Threat researchers have found a new obfuscation strategy employed by the Hive ransomware gang, which utilises IPv4 addresses and a series of conversions that leads to the download of a Cobalt Strike beacon. Threat actors use code obfuscation to conceal the malicious nature of their code from human reviewers or security software to avoid discovery. 

There are a variety of techniques to create obfuscation, each with its own set of benefits and drawbacks, but a new one identified during an incident response involving Hive ransomware reveals that adversaries are coming up with new, subtler ways to accomplish their objective. 

Analysts at Sentinel Labs describe a new obfuscation technique called "IPfuscation," which is another example of how effective basic but sophisticated tactics can be in real-world malware deployment. The new approach was discovered while examining 64-bit Windows executables, each of which contained a payload that delivered Cobalt Strike. 

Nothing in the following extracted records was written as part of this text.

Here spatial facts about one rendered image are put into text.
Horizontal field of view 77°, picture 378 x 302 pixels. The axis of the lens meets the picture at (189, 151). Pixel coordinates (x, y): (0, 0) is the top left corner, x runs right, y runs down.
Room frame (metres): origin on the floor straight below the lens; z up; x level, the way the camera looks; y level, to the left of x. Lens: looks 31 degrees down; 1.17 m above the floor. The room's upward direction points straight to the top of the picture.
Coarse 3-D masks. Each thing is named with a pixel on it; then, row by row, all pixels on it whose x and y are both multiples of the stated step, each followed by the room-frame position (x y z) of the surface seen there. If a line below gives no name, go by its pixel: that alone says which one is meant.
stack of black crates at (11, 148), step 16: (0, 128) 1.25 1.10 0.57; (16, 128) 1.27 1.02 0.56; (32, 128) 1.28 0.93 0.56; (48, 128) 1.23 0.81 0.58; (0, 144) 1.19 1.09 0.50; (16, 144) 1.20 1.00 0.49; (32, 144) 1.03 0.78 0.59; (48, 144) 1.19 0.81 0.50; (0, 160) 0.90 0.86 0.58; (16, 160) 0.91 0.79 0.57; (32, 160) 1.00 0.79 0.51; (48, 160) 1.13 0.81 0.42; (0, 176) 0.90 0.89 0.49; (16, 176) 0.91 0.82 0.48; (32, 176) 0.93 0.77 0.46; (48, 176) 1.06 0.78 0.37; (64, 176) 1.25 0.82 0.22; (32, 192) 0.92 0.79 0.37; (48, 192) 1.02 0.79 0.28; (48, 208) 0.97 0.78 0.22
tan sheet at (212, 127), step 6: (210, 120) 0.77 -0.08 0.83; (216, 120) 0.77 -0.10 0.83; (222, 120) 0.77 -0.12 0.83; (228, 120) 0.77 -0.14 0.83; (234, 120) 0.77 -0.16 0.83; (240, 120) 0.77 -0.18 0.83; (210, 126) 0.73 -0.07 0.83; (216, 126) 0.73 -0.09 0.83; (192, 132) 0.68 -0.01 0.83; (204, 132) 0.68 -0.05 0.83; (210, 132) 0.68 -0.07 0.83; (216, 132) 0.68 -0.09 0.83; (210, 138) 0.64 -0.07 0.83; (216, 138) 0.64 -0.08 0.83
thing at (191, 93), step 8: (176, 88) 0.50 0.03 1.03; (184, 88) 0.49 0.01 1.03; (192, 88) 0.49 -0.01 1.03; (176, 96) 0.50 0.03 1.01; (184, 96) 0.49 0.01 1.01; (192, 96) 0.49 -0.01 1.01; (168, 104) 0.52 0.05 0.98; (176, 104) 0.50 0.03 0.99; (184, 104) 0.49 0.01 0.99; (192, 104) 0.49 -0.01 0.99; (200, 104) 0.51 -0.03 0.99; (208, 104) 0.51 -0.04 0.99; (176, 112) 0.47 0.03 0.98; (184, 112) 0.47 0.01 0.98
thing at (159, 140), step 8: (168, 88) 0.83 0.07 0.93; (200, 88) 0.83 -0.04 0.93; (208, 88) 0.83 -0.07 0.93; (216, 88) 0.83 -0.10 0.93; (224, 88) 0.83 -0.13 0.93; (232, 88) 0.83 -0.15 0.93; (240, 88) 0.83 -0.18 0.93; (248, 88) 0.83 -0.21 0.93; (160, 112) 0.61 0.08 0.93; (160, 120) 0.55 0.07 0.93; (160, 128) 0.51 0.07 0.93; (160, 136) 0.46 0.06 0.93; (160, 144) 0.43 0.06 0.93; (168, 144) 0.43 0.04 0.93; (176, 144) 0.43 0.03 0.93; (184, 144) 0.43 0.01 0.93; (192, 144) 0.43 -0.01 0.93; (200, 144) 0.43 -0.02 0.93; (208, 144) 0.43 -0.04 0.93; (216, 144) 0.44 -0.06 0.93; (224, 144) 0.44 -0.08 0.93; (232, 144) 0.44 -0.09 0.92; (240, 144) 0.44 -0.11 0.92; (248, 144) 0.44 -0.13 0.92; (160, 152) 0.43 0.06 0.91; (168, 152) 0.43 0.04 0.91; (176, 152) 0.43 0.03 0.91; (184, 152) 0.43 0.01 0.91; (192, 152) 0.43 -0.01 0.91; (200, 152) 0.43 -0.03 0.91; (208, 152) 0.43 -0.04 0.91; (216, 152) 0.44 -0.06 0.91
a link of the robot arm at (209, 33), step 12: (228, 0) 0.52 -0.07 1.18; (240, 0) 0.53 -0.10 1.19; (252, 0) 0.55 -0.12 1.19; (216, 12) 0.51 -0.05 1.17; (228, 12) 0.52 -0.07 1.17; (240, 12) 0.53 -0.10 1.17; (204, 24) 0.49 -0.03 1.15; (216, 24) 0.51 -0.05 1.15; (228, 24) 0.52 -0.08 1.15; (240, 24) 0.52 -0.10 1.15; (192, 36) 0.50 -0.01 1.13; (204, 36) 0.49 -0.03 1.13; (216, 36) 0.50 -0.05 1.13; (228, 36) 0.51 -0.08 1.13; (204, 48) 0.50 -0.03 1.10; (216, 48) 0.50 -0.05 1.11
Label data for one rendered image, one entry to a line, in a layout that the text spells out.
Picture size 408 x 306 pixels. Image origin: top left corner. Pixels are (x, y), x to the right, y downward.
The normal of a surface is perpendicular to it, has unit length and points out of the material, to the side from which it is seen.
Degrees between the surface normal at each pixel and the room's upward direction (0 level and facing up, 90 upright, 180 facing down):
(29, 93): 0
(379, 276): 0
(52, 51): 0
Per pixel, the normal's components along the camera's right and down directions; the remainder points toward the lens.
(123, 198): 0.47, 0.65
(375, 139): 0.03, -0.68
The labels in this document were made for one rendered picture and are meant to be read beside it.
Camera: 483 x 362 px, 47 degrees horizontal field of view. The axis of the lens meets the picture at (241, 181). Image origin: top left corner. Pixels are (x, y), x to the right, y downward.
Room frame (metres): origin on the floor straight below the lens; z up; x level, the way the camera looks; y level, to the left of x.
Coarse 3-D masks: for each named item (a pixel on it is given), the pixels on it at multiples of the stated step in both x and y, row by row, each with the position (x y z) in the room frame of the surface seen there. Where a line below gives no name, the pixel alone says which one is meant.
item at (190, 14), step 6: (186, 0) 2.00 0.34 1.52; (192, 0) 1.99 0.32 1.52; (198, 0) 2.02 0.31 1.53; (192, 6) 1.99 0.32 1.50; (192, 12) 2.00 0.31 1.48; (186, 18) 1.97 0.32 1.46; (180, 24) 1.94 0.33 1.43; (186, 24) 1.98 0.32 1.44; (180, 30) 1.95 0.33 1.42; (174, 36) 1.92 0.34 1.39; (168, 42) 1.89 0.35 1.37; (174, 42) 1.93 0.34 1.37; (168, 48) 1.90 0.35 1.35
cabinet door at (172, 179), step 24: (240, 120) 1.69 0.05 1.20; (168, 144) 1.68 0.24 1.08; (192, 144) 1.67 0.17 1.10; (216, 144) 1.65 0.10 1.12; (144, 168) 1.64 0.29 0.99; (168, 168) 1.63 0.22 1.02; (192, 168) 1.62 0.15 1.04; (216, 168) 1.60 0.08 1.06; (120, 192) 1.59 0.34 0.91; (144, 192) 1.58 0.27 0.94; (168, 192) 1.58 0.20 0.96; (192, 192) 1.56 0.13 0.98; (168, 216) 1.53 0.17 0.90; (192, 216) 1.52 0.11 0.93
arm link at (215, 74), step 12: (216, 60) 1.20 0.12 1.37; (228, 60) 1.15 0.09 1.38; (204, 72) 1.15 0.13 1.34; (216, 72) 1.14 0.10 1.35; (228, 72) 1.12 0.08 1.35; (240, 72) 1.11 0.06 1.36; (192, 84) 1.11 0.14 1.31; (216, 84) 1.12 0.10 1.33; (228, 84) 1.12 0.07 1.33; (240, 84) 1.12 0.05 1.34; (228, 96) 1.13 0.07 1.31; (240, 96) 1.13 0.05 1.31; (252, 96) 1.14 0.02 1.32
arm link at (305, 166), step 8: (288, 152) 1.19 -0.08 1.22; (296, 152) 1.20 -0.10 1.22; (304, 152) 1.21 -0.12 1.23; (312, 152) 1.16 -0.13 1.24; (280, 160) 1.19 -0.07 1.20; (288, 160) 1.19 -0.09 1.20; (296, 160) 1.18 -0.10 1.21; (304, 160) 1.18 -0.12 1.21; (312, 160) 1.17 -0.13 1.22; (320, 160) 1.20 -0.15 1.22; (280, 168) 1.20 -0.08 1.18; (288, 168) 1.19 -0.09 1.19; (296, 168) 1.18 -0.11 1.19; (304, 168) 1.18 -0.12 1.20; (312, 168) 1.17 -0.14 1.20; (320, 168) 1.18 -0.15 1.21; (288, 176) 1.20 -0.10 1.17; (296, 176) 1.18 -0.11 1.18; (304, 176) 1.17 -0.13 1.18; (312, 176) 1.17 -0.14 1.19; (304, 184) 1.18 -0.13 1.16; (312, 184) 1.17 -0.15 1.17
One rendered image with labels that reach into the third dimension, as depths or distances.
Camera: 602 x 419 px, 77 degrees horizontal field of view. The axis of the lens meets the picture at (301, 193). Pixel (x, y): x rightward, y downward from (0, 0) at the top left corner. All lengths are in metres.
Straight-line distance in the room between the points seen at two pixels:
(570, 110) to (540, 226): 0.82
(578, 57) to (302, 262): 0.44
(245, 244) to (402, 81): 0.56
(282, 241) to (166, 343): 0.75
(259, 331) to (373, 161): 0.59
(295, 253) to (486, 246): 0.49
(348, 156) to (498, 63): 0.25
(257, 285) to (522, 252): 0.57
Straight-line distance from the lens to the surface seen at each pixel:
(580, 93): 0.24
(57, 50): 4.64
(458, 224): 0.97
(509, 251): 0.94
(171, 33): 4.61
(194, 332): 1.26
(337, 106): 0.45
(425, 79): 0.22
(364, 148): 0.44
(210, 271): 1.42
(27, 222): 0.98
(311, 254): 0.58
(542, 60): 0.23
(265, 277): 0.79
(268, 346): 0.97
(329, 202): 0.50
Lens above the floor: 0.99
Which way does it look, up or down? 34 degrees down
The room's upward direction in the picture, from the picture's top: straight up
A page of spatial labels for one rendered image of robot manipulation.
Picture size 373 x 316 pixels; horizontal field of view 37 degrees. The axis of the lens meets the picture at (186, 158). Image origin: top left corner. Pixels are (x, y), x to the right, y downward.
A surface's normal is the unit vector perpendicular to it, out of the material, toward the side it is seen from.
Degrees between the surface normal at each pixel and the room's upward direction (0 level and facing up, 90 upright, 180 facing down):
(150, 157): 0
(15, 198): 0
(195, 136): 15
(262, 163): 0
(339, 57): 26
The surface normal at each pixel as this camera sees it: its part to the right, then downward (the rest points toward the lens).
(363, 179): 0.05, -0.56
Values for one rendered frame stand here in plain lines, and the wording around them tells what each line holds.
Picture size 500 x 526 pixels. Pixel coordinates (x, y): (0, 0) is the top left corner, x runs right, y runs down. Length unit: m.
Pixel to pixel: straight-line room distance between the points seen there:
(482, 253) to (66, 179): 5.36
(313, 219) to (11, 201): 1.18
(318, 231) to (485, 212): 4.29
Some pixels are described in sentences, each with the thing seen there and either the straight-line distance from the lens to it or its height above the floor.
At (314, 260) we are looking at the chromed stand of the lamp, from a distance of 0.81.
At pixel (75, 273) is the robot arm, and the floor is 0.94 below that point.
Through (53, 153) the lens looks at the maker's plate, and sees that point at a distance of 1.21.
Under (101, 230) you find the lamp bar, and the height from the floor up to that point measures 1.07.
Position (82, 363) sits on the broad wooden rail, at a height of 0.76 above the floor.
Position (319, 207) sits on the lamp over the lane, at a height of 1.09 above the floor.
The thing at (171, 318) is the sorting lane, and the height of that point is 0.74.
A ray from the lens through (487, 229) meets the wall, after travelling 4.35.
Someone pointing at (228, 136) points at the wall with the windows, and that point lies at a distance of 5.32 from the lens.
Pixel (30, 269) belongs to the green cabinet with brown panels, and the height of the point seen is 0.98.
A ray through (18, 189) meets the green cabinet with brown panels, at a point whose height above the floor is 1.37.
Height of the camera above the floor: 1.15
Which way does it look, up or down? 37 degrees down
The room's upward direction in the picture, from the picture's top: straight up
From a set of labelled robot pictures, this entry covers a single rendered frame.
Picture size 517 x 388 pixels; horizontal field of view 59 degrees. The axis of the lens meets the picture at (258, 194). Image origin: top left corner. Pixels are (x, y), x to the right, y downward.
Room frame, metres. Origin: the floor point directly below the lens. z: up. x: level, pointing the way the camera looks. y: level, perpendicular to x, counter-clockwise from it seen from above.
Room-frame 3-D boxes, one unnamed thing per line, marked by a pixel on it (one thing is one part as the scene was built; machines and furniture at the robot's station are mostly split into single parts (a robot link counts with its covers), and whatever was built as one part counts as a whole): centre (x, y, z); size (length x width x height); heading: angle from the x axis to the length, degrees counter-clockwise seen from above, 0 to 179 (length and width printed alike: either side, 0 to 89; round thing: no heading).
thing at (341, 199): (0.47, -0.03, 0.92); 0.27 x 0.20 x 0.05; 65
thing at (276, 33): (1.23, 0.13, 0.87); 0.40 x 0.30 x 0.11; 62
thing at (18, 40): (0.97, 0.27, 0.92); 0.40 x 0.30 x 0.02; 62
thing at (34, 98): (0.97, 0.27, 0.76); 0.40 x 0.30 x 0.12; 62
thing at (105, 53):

The payload is disguised as an array of ASCII IPv4 addresses, giving it the appearance of a harmless list of IP addresses. The list could potentially be misconstrued for hard-coded C2 communication information in malware research. A blob of shellcode arises when the file is handed to a converting function (ip2string.h) that converts the string to binary.

Following this step, the virus executes the shellcode either directly through SYSCALLs or through a callback on the user interface language enumerator (winnls.h), resulting in a normal Cobalt Strike stager. 

The following is an example from the Sentinel Labs report: The first hardcoded IP-formatted string is the ASCII string “252.72.131.228”, which has a binary representation of 0xE48348FC (big-endian), and the next “IP” to be translated is “240.232.200.0”, which has a binary representation of 0xC8E8F0. 

Disassembling these “binary representations” indicates the start of shellcode generated by common penetration testing frameworks. The analysts have uncovered additional IPfuscation variants that instead of IPv4 addresses use IPv6, UUIDs, and MAC addresses, all operating in an almost identical manner as was described above.

The conclusion here is that relying simply on static signatures to detect malicious payloads is no longer sufficient. According to the researchers, behavioural detection, AI-assisted analysis, and holistic endpoint security that combines suspicious elements from various locations have a better probability of removing IPfuscation.